Il poussa un profond soupir et me regarda avec intensité :

— Les humains ne peuvent exister si tout ce qui est déplaisant est écarté au lieu d’être compris. Quand les mouches viennent à nous, nous nous soumettons. Peut-être es-tu prête à en faire autant.

Peu après, lorsqu’un déferlement de mouches vrombissantes s’annonça, je détachai le bandeau de protection suspendu à ma taille, l’examinai, puis décidai de faire ce que mes compagnons m’avaient suggéré. Les mouches arrivèrent et moi, je m’envolai. Je partis en esprit pour New York, dans une de ces « fermes de santé » très coûteuses où, les yeux fermés, je sentis qu’une esthéticienne me nettoyait les oreilles et les narines. Je voyais, affiché au mur, le diplôme de cette adroite technicienne. Je sentais les centaines de tampons d’ouate minuscules qui nettoyaient mon corps. Puis les insectes se dispersèrent et je revins dans le désert. C’était donc vrai : dans certaines circonstances, la bonne réponse consiste à se soumettre.

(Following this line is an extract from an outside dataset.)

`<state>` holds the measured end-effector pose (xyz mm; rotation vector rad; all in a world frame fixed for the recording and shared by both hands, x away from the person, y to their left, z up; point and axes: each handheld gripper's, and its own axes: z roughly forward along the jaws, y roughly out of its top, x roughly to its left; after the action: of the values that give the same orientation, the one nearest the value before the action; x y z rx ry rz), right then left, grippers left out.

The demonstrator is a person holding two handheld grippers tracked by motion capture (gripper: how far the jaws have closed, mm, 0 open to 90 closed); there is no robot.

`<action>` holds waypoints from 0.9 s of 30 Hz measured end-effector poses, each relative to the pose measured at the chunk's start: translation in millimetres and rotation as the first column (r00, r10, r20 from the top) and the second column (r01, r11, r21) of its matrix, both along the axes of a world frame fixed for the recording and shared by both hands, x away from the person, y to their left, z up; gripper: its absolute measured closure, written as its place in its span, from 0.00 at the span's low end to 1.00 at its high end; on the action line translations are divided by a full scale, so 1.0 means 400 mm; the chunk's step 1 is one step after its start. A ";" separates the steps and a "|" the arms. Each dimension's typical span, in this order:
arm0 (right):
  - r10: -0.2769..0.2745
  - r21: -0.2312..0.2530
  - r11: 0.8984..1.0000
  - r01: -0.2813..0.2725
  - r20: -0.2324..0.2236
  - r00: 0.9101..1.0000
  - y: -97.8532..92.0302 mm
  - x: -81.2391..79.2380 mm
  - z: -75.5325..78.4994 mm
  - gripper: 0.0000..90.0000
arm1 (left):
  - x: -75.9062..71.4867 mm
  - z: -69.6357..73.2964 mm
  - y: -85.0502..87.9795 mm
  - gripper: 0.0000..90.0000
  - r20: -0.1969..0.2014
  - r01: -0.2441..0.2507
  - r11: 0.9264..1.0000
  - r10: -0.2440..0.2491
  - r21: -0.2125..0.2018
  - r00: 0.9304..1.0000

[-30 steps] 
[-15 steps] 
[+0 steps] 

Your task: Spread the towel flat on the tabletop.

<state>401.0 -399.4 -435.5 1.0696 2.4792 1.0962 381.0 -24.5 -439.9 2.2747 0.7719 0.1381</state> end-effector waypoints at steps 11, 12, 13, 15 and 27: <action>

Je m’interrogeai : que percevais-je d’autre, dans ma vie, comme erroné ou difficile au lieu d’essayer de réfléchir à sa finalité ?

Pendant toute cette période, l’absence de miroir semble avoir eu une forte influence sur ma prise de conscience. J’avais l’impression de marcher dans une capsule pourvue de hublots.

Je regardais sans cesse au-dehors, je regardais les autres, je regardais quel rapport ils entretenaient avec ce que je faisais ou ce que je disais. Pour la première fois, il me semblait que ma vie était parfaitement honnête. Je ne portais pas les vêtements qu’on s’attendait à me voir porter dans mon milieu professionnel. Je n’avais pas de maquillage. Mon nez avait pelé une douzaine de fois. Il n’y avait aucune affectation, mon moi n’essayait pas d’attirer l’attention. Le groupe ne s’adonnait pas aux commérages et personne ne se livrait à de quelconques manœuvres.

Sans miroir pour m’épouvanter et me replonger dans la réalité, je me sentais belle. Je ne l’étais pas, bien sûr, mais c’est l’impression que j’avais. Les gens m’acceptaient telle que j’étais, je me sentais incluse dans le groupe et en même temps unique et merveilleuse. J’expérimentais un état d’acceptation totale, inconditionnelle.

Je m’endormis sur mon matelas de sable, avec dans la tête une phrase de Blanche-Neige, surgie de mon enfance :

 

Petit miroir, petit miroir,

Quelle est la plus belle à voir ?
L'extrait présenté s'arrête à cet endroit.